飲んで食べて笑って、いっぱい写真撮って・・・


段々みんなハイになってきて、
誰かがなにかするたびに、ただ笑ってた。

もうこうなったら、まともに話したくても、
ただおかしくておかしくてしゃべれない。

頬の筋肉も、お腹も痛い。

ほんとはあんまり飲んでないどすこいさんのこと、
みんなわかっててはしゃいでるけど、

楽しくてしかたないのはホントのこと。



みんなで片づけをしたあと、渋い日本茶を入れた。

テヤンはビデオで撮ったばかりのパーティー風景を
テレビ画面で再生させていた。


それを見てまたまた大笑いしている和室の4人にお茶を運んで

私は、お父さんが座るダイニングテーブルに
二人分の湯飲みを持って行く。



「今日はみんな最後までこのテンションでしょうか。
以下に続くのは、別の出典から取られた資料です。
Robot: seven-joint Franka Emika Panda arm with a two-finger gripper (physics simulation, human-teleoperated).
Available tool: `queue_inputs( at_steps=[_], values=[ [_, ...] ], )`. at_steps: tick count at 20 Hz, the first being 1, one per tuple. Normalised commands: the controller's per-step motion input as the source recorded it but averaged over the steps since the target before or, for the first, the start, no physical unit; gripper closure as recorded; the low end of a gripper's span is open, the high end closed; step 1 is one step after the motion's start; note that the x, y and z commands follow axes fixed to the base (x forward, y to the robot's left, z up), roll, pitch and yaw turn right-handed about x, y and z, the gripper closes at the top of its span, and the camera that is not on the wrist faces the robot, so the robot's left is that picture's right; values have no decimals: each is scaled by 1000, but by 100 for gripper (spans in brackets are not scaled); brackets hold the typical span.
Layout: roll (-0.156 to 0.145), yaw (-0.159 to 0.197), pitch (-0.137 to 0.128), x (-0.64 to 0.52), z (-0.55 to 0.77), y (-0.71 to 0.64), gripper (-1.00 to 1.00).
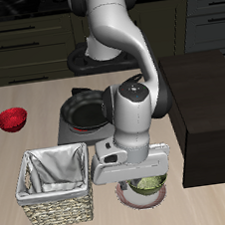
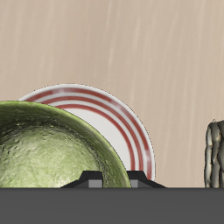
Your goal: Place the green bowl on the plate
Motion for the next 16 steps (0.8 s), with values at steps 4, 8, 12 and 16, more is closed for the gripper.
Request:
queue_inputs(
  at_steps=[4,8,12,16],
  values=[
    [-11,9,1,-32,-64,-53,-100],
    [43,-2,-16,-181,239,167,-100],
    [79,-28,-23,-288,435,189,-100],
    [83,-82,-37,-569,699,107,-100]
  ],
)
」

「そうだね。今日は僕も何年分かを笑ったような気がするよ。」

「ええ。お父さん、ほんとに楽しそうでした。」

「そうだった? ならそれは、君たち二人のおかげだ。」

「え?」

「君たちに会えたおかげで、僕はこんなふうに笑う人間になったよ。」

「お父さん・・・」

「君たちの結婚式のために、
彼女たち親子と何度も会うようになったでしょ。

僕は彼女たちの力になりたいなと思うようになっていたんだが、
実は結局、あの親子に会いたくてしょうがない、それだけだった。」


お父さんも正直者だ。誰かといっしょ。


「彼女たちはね、とてもおもしろいよ。」

「どんなふうに?」

「知ってると思うけど、僕はそこそこ大きな会社をやっている。」

「ふふ。はい、知ってます。」


あの、広い広い社長室を思い出す。


「だから、彼女たちの望むことは
おおむね何でもかなえてあげられると思っていたんだ。

欲しいものや行きたいところや・・・

これまでいろいろ我慢しながら
慎ましく暮らしてきたんだろうからと。」

「ええ。」

「でも、そんなふうに考える自分が恥ずかしくなるほど、
彼女たちはなにも欲がなくてね。

そのままで豊かに生きる人たちだった。」


隣の和室で騒ぐ彼女たちを見るお父さんは、とても幸せそうだ。

その横顔には、初めて社長室を訪ねた時の、
あの寂しそうな陰はない。



「エリカちゃんが言ってくれたんだ。

“シュンちゃん、あんな大きなうちに一人でいたら寂しいでしょ。
うちに来てもいいよ”って。

“お手伝いさんのご飯もおいしいかもしんないけど、
うちのママのもおいしいよ”って。」


内緒話のように小声で言って、お父さんは照れたように笑顔を作った。

あっちで、エリカちゃんの笑い声がひときわ高く上がった。

私はもう涙を堪えることができなかった。